Tara’s NSW rowing debut came in 2019 when she was selected in the state women’s youth VIII which raced and won the Bicentennial Cup at the Interstate Regatta. Following a dominant performance at the 2021 NSW titles she was selected as the NSW senior women’s sculling representative for the Interstate Regatta. She duly won the national title for the Nell Slatter trophy. She also teamed with Amanda Bateman to win the Australian double scull title. She won the single scull title again in 2023 and the open double scull triple with Rowen Meredith.

Tara made her Australian representative debut in 2019 competing in the coxless pair at the World Under 23 Rowing Championships in Sarasota where they finished 10th.

Following her effort at the Tokyo Olympics, Tara was selected in the Australian sculling squad for the 2022 international season, including the World Rowing Championships.

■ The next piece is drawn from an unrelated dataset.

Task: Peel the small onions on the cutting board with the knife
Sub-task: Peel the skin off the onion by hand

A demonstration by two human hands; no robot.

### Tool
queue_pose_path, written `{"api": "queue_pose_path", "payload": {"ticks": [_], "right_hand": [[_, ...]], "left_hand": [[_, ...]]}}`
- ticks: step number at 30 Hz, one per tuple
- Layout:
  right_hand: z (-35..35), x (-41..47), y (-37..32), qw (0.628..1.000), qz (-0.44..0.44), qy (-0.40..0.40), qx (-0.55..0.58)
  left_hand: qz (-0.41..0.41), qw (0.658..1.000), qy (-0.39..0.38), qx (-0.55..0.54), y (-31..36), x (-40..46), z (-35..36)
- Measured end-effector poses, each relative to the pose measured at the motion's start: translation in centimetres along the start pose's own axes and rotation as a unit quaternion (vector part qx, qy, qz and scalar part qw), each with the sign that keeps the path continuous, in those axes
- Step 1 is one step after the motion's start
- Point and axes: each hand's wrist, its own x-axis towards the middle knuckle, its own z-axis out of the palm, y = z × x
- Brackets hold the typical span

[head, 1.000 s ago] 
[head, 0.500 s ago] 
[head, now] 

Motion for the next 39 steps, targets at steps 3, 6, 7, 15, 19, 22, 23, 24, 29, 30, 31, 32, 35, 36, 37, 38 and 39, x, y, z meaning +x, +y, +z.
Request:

She won bronze in the single scull at WRC II in Ponzan, silver at WRD III in Lucerne and bronze at Racize.

Backing up in the Australian team in 2023, she won silver at WRC II in Varese, Italy, and silver at WRC III in Lucerne. She then qualified for the Paris Games with a bronze at the WRC in Belgrade, Serbia.

Looking back on those four years she said it was only at the end of 2019 that she sat in the single. “That year really signified my journey from falling out of the boat in my first race – I also fell out of my boat at the National Championships in 2021 after being selected in the double – to my 2022 season, with getting that bronze medal,” she said.

“I feel like I’ve come a long way. I was really proud of myself, and grateful for the support of Rowing Australia, my coach Ellen Randell and the Sydney University Boat Club.”

An academic and sporting double would be a fine reward.